Le hasard nous a procure une amitié singulière et rare, celle des chefs bonzes de ce temple de la Tortue Sauteuse où l'on célébrait, le mois dernier, un si étonnant pèlerinage.
Les abords de ce lieu sont aussi solitaires à présent qu'ils étaient peuplés les soirs de cette fête; et, en plein jour, on est surpris de la vétusté morte de toutes ces choses religieuses qui, la nuit, avaient semblé vivre. Personne dans ces escaliers de granit usés par le temps; personne sous ces grands portiques somptueux dont la poussière a terni les couleurs et les ors. Pour arriver, il faut franchir plusieurs cours désertes étagées sur le flanc de la montagne, plusieurs portes solennelles, et des marches et des marches, en s'élevant toujours au-dessus de la ville et des bruits humains, dans une région sacrée remplie d'innombrables tombeaux. Sur toutes les dalles, sur toutes les murailles, du lichen et des pariétaires; la teinte grise des choses très vieilles, répandue partout comme une couche de cendre.
Dans un premier temple latéral, trône un Bouddha géant assis dans son lotus,—idole dorée de quinze à vingt mètres de haut, montée sur un énorme socle de bronze.
Enfin le dernier portique se dresse, avec les deux colosses traditionnels, gardiens du saint parvis, qui se tiennent debout, l'un à droite, l'autre à gauche, enfermés comme des bêtes fauves, chacun dans une cage grillée de fer. Ils ont l'attitude furieuse, le poing levé pour frapper, la figure ricanante et atroce. Leurs corps sont criblés de boulettes en papier mâché, qu'on leur a lancées à travers les barreaux et qui se sont collées sur leurs membres monstrueux comme une lèpre blanche, une manière qu'ont les fidèles de leur faire parvenir, pour les apaiser, des prières écrites sur feuillets délicats par des bonzes pieux. On passe entre ces épouvantails et on pénètre dans la dernière cour. L'habitation de nos amis est à main droite, la grande salle de la pagode est en face.
Dans cette cour dallée, des lampadaires de bronze, hauts comme des tourelles. Des cycas séculaires, aux fraîches touffes de plumes vertes, dont les tiges multiples sont disposées avec une symétrie lourde, comme des branches de massifs candélabres. Le temple, entièrement ouvert sur tout sa façade, est profond, obscur, avec des lointains d'ors atténués qui fuient en s'assombrissant. Dans la partie la plus reculée se tiennent les idoles assises, dont on aperçoit vaguement, du dehors, les poses recueillies et les mains jointes; en avant sont les autels, chargés de merveilleux vases de métal, d'où s'élancent des gerbes sveltes de lotus d'argent ou d'or. On sent dès l'entrée l'odeur suave des baguettes de parfum que les prêtres brûlent constamment devant les dieux.
Chez nos amis les bonzes,—à main droite en arrivant,—il est toujours compliqué de se faire introduire.

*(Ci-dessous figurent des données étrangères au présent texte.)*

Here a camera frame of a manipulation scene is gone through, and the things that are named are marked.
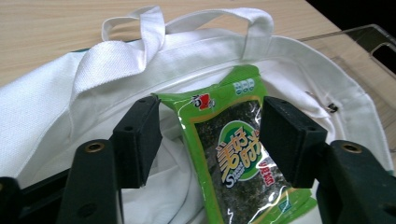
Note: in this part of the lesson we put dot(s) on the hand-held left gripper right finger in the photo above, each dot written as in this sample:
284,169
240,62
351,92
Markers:
289,140

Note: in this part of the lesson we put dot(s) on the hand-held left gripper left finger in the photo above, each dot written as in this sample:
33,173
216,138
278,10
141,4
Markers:
137,140

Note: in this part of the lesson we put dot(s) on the green seaweed snack packet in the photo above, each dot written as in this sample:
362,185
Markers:
211,140

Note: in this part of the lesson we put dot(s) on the white canvas tote bag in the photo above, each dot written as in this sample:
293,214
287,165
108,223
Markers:
46,109

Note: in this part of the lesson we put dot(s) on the clear acrylic tray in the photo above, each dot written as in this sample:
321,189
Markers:
351,59

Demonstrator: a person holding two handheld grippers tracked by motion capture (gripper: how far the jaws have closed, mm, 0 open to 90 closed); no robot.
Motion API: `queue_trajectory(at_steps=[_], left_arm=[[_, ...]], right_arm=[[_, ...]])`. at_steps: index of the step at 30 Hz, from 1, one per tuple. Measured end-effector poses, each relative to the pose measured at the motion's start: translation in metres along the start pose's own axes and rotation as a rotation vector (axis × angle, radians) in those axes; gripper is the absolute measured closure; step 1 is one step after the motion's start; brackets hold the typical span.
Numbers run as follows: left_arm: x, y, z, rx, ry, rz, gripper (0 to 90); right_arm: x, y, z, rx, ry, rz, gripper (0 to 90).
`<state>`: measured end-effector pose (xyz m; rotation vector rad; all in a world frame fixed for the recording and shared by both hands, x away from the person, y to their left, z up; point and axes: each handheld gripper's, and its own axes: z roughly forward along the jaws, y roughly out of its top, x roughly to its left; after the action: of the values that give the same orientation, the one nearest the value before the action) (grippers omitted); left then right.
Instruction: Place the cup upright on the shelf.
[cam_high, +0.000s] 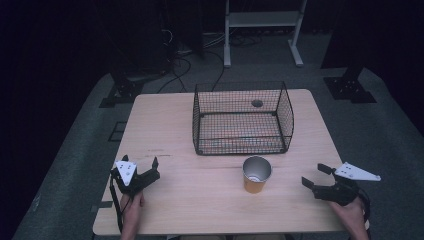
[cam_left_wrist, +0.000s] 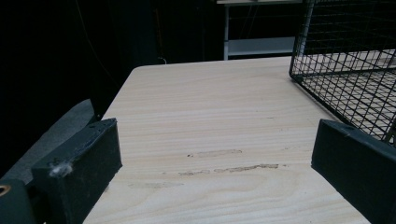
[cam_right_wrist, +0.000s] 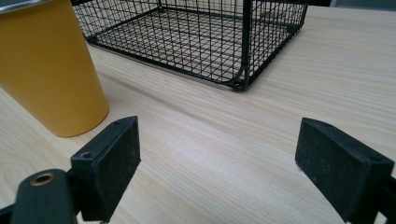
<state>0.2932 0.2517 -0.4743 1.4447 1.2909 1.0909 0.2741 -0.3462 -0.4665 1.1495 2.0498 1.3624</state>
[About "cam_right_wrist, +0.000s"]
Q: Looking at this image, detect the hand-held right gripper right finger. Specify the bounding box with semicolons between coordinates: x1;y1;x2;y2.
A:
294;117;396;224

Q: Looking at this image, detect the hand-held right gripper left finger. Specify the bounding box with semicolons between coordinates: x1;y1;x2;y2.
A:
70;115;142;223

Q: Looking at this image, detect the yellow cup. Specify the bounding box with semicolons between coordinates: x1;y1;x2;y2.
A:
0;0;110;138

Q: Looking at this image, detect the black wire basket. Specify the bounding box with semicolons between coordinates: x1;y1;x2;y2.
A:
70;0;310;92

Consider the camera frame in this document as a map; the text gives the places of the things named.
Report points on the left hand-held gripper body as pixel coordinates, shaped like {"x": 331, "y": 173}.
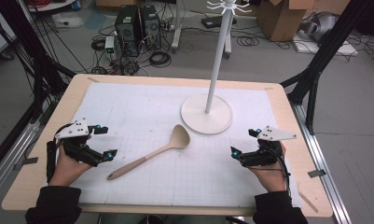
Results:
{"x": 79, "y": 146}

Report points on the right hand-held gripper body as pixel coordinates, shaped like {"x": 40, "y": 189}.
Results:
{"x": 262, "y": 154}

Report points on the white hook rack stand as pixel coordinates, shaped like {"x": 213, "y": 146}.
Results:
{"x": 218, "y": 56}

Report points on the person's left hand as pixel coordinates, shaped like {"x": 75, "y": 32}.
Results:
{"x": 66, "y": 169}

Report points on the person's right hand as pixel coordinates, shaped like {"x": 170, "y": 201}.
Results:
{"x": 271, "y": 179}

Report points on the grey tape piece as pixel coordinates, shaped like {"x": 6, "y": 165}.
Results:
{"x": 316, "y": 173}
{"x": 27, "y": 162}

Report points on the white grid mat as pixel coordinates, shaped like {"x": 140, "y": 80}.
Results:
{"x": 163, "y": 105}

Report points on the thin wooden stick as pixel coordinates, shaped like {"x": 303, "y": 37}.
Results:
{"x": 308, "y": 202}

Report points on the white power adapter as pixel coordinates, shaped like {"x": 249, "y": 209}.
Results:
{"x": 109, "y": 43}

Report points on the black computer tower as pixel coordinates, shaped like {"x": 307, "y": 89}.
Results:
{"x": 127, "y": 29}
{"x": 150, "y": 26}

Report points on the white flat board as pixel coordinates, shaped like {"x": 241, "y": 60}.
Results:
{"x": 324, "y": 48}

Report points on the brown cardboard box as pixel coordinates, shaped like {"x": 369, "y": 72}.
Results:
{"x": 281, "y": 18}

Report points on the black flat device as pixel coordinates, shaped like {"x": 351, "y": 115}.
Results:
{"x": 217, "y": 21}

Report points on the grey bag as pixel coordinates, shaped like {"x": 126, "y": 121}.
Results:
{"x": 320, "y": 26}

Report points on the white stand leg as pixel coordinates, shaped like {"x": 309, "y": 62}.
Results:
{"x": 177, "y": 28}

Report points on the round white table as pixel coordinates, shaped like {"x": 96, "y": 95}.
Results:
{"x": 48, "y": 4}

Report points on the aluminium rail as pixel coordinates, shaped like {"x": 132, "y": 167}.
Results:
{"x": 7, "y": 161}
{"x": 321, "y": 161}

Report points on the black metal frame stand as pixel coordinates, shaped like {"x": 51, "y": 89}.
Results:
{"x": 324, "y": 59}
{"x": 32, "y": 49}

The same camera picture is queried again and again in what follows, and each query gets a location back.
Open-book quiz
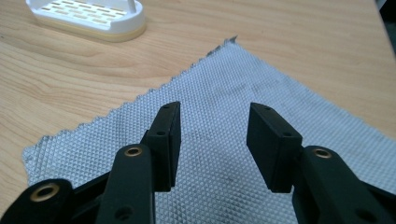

Un monstre de la famille des poissons, mais ayant des griffes et des cornes, est suspendu au-dessus de leur porte par des chaînes de fer; au moindre souffle de brise, il se balance en grinçant. On passe dessous; on entre dans une première salle haute, immense, à peine éclairée, où brillent, dans les coins, des idoles dorées, des cloches, des choses religieuses incompréhensibles.
Des espèces de petits clercs, d'enfants de chœur, s'avancent peu accueillants, pour demander ce que l'on veut.
—Matsou-San!! Donata-San!! répètent-ils, très étonnés, quand on leur a expliqué auprès de qui l'on veut être introduit. Oh! non, il n'y a pas moyen de les voir: ils reposent,—ou bien, ils sont en contemplation. Orimas! Orimas! disent-ils, en joignant les mains et en esquissant des génuflexions pour mieux se faire comprendre. (Ils sont en prières! en profondes prières!)
On insiste, on parle plus fort; on se déchausse comme des gens bien résolus à entrer quand même.